Task prompt:
The answer must be an exact transcription of all the records below.

(Records from a collection)
++++

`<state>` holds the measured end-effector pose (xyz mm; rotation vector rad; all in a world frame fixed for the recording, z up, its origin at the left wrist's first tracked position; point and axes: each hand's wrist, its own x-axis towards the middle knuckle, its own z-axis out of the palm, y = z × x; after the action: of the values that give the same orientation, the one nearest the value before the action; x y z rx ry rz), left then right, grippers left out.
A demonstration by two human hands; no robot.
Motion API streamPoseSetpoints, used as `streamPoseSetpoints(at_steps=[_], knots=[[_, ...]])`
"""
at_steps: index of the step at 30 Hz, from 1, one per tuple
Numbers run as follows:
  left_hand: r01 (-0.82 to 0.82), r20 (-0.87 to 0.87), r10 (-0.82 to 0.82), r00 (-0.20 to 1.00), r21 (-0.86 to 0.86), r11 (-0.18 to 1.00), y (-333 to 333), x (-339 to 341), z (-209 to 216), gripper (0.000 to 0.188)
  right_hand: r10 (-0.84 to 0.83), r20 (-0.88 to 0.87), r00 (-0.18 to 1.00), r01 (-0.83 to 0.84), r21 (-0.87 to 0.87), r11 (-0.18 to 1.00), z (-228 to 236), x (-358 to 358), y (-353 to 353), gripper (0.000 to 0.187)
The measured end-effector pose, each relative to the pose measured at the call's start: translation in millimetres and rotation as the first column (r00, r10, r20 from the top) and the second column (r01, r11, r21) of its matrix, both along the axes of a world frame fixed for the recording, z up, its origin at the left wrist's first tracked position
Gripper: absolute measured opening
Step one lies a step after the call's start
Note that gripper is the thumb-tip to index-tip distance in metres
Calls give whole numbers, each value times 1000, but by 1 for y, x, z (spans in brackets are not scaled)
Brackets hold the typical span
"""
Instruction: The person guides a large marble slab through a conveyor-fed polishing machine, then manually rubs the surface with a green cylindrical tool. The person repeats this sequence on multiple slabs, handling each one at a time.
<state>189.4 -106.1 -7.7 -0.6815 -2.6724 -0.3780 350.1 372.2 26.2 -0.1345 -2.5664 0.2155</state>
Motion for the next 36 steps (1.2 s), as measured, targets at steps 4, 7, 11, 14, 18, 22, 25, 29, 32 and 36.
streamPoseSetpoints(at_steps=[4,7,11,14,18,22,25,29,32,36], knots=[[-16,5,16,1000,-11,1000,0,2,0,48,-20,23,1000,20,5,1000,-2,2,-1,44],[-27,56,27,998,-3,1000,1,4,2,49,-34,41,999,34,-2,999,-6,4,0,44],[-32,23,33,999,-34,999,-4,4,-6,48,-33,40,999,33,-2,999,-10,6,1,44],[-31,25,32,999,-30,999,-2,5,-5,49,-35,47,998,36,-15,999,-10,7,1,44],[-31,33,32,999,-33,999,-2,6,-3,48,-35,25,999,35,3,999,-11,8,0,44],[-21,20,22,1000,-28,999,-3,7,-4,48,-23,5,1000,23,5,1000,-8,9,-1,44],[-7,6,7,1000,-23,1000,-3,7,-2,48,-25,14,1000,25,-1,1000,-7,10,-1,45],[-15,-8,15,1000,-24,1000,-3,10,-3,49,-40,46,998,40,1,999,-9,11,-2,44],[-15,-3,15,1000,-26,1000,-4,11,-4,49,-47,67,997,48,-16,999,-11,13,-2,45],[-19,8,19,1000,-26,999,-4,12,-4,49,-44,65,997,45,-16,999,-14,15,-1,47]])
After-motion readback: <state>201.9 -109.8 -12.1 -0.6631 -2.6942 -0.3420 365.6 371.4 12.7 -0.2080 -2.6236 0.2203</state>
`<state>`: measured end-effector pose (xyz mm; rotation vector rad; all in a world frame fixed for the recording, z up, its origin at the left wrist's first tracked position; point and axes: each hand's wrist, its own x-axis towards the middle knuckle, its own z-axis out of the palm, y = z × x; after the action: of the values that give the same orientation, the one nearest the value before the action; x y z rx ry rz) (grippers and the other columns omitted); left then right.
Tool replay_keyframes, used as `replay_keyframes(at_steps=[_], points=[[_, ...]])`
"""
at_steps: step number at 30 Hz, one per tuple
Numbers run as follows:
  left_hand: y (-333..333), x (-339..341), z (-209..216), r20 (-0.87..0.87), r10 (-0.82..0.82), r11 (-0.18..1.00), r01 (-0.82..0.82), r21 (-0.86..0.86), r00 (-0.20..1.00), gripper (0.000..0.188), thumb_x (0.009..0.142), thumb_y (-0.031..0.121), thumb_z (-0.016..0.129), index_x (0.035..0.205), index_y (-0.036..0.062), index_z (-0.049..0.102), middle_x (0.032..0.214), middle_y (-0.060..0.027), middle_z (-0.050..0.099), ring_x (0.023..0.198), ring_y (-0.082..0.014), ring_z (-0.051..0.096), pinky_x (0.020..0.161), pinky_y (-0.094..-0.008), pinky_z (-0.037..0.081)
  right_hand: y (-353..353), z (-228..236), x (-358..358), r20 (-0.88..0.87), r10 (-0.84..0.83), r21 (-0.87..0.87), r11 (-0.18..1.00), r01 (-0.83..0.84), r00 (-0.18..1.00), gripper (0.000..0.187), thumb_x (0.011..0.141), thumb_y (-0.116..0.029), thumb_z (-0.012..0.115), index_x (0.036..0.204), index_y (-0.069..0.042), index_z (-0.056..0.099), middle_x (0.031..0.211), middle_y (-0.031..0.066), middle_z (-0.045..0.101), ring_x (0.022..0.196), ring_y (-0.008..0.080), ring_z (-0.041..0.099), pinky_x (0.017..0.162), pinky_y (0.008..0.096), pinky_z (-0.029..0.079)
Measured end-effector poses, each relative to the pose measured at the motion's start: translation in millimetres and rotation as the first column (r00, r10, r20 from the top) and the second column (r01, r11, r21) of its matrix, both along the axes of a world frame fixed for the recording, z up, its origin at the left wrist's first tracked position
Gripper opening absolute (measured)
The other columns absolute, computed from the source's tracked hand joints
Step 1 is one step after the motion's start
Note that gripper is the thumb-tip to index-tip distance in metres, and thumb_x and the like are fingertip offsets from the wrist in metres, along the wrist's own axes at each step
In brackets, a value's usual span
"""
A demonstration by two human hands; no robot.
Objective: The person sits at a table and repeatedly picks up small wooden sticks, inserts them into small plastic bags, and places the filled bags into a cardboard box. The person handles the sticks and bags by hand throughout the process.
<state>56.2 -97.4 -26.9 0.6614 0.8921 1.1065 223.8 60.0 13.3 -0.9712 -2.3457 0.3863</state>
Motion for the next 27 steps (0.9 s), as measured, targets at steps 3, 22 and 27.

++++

Output:
`<state>` holds the measured end-effector pose (xyz mm; rotation vector rad; all in a world frame fixed for the recording, z up, its origin at the left wrist's first tracked position; point and axes: each hand's wrist, its own x-axis towards the middle knuckle, its own z-axis out of the palm, y = z × x; after the action: of the values that give the same orientation, the one nearest the value before the action; x y z rx ry rz), left then right, grippers left out.
A demonstration by two human hands; no robot.
Motion API streamPoseSetpoints, used as `streamPoseSetpoints(at_steps=[_], knots=[[_, ...]])`
"""
at_steps: index of the step at 30 Hz, from 1, one per tuple
Numbers run as follows:
  left_hand: r01 (-0.82 to 0.82), r20 (-0.87 to 0.87), r10 (-0.82 to 0.82), r00 (-0.20 to 1.00), r21 (-0.86 to 0.86), r11 (-0.18 to 1.00), y (-333 to 333), x (-339 to 341), z (-209 to 216), gripper (0.000 to 0.188)
  right_hand: r10 (-0.84 to 0.83), r20 (-0.88 to 0.87), r00 (-0.18 to 1.00), r01 (-0.83 to 0.84), r21 (-0.87 to 0.87), r11 (-0.18 to 1.00), z (-228 to 236), x (-358 to 358), y (-353 to 353), gripper (0.000 to 0.187)
The measured end-effector pose, each relative to the pose measured at the call's start: translation in millimetres and rotation as the first column (r00, r10, r20 from the top) and the second column (r01, r11, r21) of its matrix, both along the axes of a world frame fixed for the recording, z up, its origin at the left wrist's first tracked position
Gripper: absolute measured opening
Step one lies a step after the call's start
Note that gripper is the thumb-tip to index-tip distance in metres
Calls give whole numbers, each value times 1000, but by 1 for y, x, z (spans in brackets are not scaled)
Brackets hold the typical span
"""
Instruction: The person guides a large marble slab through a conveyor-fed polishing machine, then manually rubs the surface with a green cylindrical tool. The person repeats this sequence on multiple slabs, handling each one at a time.
<state>189.4 -106.1 -7.7 -0.6815 -2.6724 -0.3780 350.1 372.2 26.2 -0.1345 -2.5664 0.2155</state>
Motion for the next 36 steps (1.2 s), as measured, targets at steps 4, 7, 11, 14, 18, 22, 25, 29, 32 and 36.
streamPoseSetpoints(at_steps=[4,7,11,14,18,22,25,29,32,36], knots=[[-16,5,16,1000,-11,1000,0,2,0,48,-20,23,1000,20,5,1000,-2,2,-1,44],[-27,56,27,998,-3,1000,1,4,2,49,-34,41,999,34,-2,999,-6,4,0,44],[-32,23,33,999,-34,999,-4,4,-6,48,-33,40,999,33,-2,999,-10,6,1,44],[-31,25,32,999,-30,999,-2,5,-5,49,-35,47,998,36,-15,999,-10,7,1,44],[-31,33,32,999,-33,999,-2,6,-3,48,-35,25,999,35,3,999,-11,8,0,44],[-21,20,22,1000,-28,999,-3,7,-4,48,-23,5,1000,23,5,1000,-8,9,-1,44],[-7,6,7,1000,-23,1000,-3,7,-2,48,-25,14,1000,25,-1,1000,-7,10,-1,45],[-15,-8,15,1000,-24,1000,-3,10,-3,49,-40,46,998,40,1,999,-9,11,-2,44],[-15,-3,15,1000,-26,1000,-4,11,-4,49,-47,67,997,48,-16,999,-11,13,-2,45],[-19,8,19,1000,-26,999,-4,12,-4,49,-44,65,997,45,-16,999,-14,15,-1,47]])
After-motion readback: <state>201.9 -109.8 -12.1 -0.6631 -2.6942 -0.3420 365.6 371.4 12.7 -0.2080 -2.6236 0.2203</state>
`<state>`: measured end-effector pose (xyz mm; rotation vector rad; all in a world frame fixed for the recording, z up, its origin at the left wrist's first tracked position; point and axes: each hand's wrist, its own x-axis towards the middle knuckle, its own z-axis out of the palm, y = z × x; after the action: of the values that give the same orientation, the one nearest the value before the action; x y z rx ry rz) (grippers and the other columns omitted); left then right.
Tool replay_keyframes, used as `replay_keyframes(at_steps=[_], points=[[_, ...]])`
"""
at_steps: step number at 30 Hz, one per tuple
Numbers run as follows:
  left_hand: y (-333..333), x (-339..341), z (-209..216), r20 (-0.87..0.87), r10 (-0.82..0.82), r11 (-0.18..1.00), r01 (-0.82..0.82), r21 (-0.86..0.86), r00 (-0.20..1.00), gripper (0.000..0.188), thumb_x (0.009..0.142), thumb_y (-0.031..0.121), thumb_z (-0.016..0.129), index_x (0.035..0.205), index_y (-0.036..0.062), index_z (-0.049..0.102), middle_x (0.032..0.214), middle_y (-0.060..0.027), middle_z (-0.050..0.099), ring_x (0.023..0.198), ring_y (-0.082..0.014), ring_z (-0.051..0.096), pinky_x (0.020..0.161), pinky_y (-0.094..-0.008), pinky_z (-0.037..0.081)
  right_hand: y (-353..353), z (-228..236), x (-358..358), r20 (-0.88..0.87), r10 (-0.84..0.83), r21 (-0.87..0.87), r11 (-0.18..1.00), r01 (-0.83..0.84), r00 (-0.18..1.00), gripper (0.000..0.187), thumb_x (0.011..0.141), thumb_y (-0.116..0.029), thumb_z (-0.012..0.115), index_x (0.036..0.204), index_y (-0.069..0.042), index_z (-0.056..0.099), middle_x (0.031..0.211), middle_y (-0.031..0.066), middle_z (-0.045..0.101), ring_x (0.022..0.196), ring_y (-0.008..0.080), ring_z (-0.041..0.099), pinky_x (0.017..0.162), pinky_y (0.008..0.096), pinky_z (-0.029..0.079)
Measured end-effector poses, each relative to the pose measured at the motion's start: translation in millimetres and rotation as the first column (r00, r10, r20 from the top) and the second column (r01, r11, r21) of its matrix, both along the axes of a world frame fixed for the recording, z up, its origin at the left wrist's first tracked position
Gripper opening absolute (measured)
The other columns absolute, computed from the source's tracked hand joints
Step 1 is one step after the motion's start
Note that gripper is the thumb-tip to index-tip distance in metres, and thumb_x and the like are fingertip offsets from the wrist in metres, along the wrist's own axes at each step
In brackets, a value's usual span
"""
A demonstration by two human hands; no robot.
Objective: The person sits at a table and repeatedly picks up small wooden sticks, inserts them into small plastic bags, and places the filled bags into a cardboard box. The person handles the sticks and bags by hand throughout the process.
<state>56.2 -97.4 -26.9 0.6614 0.8921 1.1065 223.8 60.0 13.3 -0.9712 -2.3457 0.3863</state>
Motion for the next 27 steps (0.9 s), as measured, targets at steps 3, 22 and 27.

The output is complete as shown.